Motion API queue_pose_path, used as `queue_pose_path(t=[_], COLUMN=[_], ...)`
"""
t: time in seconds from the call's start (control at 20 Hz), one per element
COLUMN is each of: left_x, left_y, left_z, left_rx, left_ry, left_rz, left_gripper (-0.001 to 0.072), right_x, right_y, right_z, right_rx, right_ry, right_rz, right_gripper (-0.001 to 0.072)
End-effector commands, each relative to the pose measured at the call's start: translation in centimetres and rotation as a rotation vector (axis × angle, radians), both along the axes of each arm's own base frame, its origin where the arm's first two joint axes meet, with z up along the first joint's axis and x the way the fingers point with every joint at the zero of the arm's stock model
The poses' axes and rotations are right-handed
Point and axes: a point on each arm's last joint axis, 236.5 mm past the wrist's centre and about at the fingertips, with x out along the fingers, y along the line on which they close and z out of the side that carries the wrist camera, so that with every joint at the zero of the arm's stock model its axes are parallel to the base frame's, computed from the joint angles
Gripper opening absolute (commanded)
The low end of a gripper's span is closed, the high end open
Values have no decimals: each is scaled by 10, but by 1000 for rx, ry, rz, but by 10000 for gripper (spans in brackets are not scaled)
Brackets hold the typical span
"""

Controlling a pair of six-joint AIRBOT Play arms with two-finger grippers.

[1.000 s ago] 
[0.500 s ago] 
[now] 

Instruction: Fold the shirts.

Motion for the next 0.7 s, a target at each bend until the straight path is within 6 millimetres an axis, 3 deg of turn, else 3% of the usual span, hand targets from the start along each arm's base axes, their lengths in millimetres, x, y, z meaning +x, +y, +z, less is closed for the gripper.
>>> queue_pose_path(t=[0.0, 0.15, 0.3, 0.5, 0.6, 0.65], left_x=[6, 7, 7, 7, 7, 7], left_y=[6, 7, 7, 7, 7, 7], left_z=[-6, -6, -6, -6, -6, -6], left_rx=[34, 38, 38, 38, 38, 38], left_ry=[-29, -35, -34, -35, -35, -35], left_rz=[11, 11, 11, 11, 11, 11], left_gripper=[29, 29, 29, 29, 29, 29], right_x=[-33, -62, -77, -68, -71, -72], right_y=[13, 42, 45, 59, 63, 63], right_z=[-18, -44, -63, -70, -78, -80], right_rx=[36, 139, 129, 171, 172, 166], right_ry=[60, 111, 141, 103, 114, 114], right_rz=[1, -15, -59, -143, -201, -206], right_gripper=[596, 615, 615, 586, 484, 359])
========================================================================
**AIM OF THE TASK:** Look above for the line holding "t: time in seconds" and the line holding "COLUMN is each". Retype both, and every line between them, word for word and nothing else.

**RESPONSE TO THIS TASK:**
t: time in seconds from the call's start (control at 20 Hz), one per element
COLUMN is each of: left_x, left_y, left_z, left_rx, left_ry, left_rz, left_gripper (-0.001 to 0.072), right_x, right_y, right_z, right_rx, right_ry, right_rz, right_gripper (-0.001 to 0.072)

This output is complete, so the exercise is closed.